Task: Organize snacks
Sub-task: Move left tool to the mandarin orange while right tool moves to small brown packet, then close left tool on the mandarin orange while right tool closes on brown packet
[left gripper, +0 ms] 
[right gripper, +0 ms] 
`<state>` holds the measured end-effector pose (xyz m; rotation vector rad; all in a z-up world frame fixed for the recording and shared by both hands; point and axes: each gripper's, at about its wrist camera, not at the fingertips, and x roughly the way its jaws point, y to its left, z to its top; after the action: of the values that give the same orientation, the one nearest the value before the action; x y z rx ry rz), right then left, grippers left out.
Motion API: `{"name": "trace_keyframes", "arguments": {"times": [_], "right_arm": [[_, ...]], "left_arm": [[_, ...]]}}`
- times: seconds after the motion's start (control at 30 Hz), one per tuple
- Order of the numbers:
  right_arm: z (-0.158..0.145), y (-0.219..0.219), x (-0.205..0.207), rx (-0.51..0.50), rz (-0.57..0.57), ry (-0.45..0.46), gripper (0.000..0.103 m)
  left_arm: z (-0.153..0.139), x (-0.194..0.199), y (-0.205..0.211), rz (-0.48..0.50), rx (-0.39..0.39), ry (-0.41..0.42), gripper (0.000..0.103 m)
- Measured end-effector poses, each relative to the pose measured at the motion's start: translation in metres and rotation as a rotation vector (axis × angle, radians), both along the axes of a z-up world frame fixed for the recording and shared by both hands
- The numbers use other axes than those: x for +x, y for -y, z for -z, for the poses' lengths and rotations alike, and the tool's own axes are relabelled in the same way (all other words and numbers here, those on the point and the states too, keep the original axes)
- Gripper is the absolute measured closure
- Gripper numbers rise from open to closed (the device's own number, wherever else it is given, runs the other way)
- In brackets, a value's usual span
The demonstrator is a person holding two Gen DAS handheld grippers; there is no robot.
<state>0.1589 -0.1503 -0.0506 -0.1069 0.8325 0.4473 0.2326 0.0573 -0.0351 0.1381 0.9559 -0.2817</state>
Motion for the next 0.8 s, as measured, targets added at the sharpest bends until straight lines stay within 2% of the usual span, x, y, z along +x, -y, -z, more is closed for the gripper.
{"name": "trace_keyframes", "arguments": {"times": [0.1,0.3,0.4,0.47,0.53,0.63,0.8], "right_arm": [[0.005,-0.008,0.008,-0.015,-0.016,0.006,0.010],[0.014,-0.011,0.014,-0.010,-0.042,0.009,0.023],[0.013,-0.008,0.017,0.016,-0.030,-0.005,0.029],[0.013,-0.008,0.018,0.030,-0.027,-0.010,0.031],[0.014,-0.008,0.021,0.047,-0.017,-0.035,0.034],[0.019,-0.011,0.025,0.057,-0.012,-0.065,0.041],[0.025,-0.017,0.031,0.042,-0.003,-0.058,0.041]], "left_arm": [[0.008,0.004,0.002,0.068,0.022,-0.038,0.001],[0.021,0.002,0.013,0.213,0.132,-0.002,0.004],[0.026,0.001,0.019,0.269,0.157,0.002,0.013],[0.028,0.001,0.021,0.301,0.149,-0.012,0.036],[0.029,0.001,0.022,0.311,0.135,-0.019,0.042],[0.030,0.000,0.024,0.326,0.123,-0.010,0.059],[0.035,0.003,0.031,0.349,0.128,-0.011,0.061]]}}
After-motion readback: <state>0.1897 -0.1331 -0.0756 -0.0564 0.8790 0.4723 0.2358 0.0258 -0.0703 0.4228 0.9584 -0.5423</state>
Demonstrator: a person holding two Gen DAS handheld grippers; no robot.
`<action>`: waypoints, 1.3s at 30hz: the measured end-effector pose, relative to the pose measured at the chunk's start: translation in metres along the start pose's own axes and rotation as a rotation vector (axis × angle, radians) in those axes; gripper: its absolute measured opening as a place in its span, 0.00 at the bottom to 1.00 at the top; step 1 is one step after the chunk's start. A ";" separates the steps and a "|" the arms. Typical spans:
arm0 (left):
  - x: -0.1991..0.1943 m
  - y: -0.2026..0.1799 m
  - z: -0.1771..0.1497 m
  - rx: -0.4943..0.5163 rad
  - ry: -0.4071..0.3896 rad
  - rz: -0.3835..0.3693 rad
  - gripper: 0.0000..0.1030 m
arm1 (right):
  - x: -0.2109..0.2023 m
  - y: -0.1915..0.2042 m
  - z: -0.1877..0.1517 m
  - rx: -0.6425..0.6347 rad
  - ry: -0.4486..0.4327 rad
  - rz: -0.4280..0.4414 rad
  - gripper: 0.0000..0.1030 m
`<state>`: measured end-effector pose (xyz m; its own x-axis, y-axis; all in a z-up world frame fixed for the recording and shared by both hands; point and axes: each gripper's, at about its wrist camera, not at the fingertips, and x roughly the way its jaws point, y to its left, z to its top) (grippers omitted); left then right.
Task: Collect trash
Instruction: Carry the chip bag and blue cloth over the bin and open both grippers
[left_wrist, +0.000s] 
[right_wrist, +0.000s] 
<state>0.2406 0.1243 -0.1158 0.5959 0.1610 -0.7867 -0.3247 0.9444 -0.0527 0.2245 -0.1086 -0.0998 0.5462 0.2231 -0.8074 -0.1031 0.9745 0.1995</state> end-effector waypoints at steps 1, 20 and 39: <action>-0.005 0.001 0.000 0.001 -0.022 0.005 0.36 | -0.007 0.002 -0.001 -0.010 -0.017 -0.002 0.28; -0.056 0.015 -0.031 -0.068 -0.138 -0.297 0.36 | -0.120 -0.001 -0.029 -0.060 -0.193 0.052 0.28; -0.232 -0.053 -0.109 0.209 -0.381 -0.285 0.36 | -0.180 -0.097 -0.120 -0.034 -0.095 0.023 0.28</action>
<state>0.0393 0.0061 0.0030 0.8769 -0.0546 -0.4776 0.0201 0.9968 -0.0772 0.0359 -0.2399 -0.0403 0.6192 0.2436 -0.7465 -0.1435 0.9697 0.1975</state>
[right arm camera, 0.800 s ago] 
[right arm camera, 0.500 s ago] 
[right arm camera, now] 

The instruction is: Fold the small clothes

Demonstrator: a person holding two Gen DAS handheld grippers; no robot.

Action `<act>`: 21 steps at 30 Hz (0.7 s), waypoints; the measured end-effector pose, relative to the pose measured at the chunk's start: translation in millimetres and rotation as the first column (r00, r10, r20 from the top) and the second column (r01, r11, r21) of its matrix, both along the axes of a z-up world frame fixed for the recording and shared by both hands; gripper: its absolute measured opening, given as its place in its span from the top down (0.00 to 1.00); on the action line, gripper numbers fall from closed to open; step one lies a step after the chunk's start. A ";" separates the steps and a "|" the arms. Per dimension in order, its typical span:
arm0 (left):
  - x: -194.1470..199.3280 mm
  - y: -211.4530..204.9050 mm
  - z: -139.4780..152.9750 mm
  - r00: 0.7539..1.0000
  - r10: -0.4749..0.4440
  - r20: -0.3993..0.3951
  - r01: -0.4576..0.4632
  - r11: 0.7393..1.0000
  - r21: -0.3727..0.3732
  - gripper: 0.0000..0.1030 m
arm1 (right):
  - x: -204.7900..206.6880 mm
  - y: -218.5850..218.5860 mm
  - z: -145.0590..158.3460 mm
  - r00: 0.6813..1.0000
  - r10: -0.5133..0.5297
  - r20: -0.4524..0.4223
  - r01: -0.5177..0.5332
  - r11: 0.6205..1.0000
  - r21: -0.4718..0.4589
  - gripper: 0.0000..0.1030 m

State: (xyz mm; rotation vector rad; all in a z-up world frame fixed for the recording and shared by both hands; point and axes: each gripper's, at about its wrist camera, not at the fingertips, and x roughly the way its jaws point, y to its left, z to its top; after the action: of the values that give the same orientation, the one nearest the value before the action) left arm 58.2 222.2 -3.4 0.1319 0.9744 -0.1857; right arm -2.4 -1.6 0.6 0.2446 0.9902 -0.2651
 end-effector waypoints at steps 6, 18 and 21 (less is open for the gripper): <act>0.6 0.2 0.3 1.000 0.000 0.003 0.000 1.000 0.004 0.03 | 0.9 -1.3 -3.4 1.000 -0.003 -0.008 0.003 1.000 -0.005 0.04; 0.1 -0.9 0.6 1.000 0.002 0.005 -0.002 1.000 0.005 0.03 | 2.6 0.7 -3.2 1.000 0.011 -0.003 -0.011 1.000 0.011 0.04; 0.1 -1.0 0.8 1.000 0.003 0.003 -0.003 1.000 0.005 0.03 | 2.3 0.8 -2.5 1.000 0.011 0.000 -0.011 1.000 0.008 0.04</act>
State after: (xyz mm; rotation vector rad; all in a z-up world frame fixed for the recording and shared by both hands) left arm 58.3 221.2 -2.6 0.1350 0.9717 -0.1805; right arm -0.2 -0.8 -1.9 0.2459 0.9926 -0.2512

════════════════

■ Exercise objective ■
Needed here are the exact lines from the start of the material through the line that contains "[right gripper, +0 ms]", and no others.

■ Answer ■
Task: Organize snacks
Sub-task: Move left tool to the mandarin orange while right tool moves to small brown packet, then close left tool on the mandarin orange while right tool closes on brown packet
[left gripper, +0 ms] 
[right gripper, +0 ms] 

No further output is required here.